- [YOUR GOAL] Only the lines holding "right" are wanted; find them in the listing and return each one.

- [LISTED ENTRIES]

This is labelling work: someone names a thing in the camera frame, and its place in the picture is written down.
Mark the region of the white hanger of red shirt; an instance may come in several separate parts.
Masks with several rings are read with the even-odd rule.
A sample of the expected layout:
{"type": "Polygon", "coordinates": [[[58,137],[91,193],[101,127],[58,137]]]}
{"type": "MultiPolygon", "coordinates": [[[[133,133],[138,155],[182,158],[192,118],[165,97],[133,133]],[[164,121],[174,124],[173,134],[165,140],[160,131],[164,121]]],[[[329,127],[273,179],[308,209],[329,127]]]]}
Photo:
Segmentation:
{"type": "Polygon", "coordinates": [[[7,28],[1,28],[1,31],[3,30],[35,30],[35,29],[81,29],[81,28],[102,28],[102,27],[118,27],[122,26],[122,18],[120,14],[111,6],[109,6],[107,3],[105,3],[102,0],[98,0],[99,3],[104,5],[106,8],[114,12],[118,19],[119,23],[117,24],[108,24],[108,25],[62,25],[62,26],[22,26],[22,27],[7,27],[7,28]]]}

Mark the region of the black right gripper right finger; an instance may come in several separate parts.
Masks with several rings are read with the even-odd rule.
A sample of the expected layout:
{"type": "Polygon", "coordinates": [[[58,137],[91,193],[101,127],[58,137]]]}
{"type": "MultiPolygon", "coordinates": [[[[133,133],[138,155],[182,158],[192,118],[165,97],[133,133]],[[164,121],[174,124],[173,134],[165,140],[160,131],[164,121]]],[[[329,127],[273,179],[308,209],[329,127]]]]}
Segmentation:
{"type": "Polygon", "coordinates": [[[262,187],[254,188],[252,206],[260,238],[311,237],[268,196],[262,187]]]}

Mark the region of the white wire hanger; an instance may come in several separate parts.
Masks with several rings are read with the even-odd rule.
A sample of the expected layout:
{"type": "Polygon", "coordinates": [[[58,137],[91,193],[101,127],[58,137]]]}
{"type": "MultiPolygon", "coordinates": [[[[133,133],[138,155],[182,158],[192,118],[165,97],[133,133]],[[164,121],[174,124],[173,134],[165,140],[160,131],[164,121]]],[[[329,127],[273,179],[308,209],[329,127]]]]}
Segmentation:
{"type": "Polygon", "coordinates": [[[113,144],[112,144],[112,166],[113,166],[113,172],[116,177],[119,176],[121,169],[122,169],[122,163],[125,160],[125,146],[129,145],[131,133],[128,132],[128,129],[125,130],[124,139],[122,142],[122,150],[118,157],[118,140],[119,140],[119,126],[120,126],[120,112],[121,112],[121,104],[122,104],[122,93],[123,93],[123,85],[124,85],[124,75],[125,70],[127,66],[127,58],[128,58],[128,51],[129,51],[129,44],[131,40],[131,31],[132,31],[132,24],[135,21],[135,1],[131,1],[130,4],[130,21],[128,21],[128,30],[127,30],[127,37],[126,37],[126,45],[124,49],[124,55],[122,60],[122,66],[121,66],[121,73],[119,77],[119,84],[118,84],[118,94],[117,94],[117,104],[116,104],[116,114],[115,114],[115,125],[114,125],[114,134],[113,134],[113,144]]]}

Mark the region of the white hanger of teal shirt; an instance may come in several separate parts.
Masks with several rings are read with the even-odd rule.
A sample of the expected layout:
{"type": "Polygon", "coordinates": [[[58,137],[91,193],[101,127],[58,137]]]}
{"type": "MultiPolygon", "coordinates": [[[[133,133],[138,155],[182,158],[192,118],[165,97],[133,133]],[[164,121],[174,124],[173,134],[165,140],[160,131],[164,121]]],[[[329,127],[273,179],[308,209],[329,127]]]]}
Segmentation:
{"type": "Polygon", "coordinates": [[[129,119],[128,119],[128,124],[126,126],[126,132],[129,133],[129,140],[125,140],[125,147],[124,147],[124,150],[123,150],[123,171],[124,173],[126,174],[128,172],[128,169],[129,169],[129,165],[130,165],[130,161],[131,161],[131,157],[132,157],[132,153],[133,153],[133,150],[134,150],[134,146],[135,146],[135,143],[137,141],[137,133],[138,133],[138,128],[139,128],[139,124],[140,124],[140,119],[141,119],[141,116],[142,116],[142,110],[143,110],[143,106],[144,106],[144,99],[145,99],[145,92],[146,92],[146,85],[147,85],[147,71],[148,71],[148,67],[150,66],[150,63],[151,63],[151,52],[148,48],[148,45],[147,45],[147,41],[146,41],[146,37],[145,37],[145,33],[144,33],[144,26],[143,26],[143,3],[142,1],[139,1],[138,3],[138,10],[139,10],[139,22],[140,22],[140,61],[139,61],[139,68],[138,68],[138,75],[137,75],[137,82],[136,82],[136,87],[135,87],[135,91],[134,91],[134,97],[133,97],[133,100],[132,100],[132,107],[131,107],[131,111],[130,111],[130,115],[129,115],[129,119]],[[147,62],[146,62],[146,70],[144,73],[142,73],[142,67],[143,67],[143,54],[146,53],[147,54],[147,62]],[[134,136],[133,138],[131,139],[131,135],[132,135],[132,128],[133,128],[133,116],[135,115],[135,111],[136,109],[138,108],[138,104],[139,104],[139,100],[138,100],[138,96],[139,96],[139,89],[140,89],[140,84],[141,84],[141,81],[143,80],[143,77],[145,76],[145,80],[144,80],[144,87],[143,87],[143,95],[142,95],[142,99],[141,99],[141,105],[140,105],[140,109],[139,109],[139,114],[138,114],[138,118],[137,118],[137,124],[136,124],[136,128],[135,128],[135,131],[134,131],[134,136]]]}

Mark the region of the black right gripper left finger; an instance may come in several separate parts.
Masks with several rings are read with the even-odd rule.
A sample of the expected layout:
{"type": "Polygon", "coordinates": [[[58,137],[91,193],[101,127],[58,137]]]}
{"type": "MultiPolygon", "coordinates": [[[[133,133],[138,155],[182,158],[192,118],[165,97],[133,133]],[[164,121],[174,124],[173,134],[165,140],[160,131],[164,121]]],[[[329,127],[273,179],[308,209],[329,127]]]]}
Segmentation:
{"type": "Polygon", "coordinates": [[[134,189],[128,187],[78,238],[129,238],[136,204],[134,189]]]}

- [EXERCISE SOLUTION]
Mark the region of the black right gripper right finger; an instance may come in several separate parts.
Mark the region of the black right gripper left finger; an instance may come in several separate parts.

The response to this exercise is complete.